According to Logi Analytics, the business user adoption rate of traditional BI applications is 21%; for embedded analytics it’s 60%. And, it also found that 84% of business users report they spend more time in applications that feature embedded analytics.
It is a well-known fact in the I.T. industry that developing stand-alone products require a great amount of work done in order to acquire and transform data into useful insights. The I.T. people know that the Extraction/Transformation/Load (ETL) phase of an analytics project is always “the long pole in the tent”. Along with being time-consuming, it is also quite expensive to source, profile, clean, test,
audit, confirm and validate data prior to analytics use. But, with the implementation and stickiness of Embedded Analytics, the risk associated with businesses can be reduced to a great extent.
Performing analytics using the legacy methods involve using spreadsheets to prep, analyze, visualize and distribute analytics. These spreadsheets along with being easy to use have some drawbacks which kill the productivity of the associated team. These drawbacks include little data validation, static data, high susceptibility to data corruption, malfunctioning of embedded macros and much more. By trading spreadsheets with Embedded Analytics all such pitfalls can be easily overcome and productivity
gains can be experienced. Using Embedded Analytics, the users have to spend less time in switching between applications and analytics tools and spend more time on value-added activities.
Embedded Analytics can help businesses to increase their sales, retain customers and expand product offerings. Businesses can have 4 distinct opportunities using Embedded Analytics:
– Decreased Churn Rate: Analytics-enables applications have problem-solving capabilities to secure existing customers.

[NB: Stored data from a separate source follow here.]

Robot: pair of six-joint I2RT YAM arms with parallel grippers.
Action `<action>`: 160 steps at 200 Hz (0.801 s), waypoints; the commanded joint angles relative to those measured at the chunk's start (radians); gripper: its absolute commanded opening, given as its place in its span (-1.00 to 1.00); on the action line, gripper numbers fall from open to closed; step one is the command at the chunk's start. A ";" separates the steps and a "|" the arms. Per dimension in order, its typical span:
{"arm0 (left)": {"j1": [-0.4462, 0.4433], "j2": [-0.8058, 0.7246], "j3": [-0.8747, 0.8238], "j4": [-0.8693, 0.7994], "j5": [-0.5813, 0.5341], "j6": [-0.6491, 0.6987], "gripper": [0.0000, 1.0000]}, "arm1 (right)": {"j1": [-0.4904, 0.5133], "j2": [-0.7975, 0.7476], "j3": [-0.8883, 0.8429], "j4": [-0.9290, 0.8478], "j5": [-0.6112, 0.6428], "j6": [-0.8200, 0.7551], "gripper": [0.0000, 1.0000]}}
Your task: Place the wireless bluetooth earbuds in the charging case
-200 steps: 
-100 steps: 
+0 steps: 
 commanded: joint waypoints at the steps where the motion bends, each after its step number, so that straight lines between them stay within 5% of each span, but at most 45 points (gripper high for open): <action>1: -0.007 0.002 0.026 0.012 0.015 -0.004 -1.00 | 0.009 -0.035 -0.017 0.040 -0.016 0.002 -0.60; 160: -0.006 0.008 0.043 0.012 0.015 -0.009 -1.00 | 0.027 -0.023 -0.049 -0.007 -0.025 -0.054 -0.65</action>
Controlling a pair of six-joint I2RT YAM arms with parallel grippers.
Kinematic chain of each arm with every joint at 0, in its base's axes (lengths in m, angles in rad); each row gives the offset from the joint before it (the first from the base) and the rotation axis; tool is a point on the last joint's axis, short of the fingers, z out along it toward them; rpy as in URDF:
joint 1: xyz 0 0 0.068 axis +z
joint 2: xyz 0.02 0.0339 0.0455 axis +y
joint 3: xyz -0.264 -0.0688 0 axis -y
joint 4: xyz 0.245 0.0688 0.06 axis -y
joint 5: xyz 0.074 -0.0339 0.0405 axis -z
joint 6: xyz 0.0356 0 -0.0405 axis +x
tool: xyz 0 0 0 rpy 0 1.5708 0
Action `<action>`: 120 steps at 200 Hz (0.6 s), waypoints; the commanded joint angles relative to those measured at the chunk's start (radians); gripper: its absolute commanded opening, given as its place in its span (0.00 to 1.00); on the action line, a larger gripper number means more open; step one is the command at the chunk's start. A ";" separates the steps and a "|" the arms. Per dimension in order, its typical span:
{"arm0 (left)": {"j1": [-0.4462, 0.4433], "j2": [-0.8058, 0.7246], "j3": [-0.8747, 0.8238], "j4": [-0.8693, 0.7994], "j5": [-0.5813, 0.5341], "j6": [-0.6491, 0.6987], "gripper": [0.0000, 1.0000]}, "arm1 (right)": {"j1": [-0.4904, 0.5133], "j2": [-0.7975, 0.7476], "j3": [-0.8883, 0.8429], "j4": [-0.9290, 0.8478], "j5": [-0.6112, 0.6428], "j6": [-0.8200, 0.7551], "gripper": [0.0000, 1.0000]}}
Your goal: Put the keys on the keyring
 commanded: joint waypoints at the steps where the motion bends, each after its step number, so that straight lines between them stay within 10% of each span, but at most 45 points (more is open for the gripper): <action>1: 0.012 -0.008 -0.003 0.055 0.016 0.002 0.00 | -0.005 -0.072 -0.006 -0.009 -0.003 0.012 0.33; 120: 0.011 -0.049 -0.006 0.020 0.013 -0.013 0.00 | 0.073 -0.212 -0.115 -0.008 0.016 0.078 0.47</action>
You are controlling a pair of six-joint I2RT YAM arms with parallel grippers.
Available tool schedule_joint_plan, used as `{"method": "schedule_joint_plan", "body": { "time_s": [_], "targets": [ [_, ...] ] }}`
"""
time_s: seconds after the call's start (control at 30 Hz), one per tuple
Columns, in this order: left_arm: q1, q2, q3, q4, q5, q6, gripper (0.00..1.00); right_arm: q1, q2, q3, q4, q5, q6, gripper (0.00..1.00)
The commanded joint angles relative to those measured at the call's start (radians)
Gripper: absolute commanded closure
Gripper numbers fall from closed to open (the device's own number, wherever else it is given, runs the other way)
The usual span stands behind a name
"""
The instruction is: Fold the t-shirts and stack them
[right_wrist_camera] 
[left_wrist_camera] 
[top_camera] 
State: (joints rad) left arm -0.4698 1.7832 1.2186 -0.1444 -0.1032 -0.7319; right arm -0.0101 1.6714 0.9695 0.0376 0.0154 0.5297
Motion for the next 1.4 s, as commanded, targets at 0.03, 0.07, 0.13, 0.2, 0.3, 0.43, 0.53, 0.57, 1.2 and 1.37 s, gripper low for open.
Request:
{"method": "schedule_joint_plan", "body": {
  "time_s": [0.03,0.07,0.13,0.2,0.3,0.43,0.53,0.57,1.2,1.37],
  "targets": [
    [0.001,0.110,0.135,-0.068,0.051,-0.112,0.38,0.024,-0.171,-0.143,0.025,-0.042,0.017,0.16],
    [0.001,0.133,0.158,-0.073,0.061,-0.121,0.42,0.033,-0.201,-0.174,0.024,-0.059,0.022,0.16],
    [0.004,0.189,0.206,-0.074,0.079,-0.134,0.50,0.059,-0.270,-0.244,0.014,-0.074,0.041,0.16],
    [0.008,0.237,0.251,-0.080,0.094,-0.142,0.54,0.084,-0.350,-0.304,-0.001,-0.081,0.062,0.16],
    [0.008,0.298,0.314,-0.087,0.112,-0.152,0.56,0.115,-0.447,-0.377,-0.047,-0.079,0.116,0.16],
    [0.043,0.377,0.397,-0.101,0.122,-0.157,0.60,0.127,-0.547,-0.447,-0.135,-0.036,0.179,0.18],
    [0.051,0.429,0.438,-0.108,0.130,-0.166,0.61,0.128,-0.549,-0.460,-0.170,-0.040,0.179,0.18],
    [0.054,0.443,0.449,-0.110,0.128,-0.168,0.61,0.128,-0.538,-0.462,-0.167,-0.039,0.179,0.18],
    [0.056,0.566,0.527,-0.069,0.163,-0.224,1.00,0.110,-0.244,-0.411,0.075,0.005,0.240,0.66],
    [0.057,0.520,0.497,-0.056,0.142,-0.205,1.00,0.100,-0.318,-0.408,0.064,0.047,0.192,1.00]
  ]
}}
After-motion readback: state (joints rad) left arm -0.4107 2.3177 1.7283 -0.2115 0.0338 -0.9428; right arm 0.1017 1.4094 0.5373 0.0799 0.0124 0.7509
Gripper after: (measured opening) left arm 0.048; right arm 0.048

– Increased Win Rate: Adding Embedded Analytics helps the businesses offer new features to the audience which can attract some new users as well.
– Expanding Product Licensing: By adding Embedded Analytics, businesses can help to target different types of users.
– Feature Monetization: Embedded Analytics can provide new opportunities to the existing customers to buy new value-added functionality.
Among many businesses, FitBit is the best example to look at. FitBit uses all the above-mentioned four revenue opportunities into action. The device transfer the user activity data to the cloud which is then used to develop personalized analytics designed to optimize the performance which further help to decrease the churn rate.
Overall, Embedded Analytics helps businesses with many tremendous opportunities to increase productivity, strengthen competitive positioning, and improve customer satisfaction.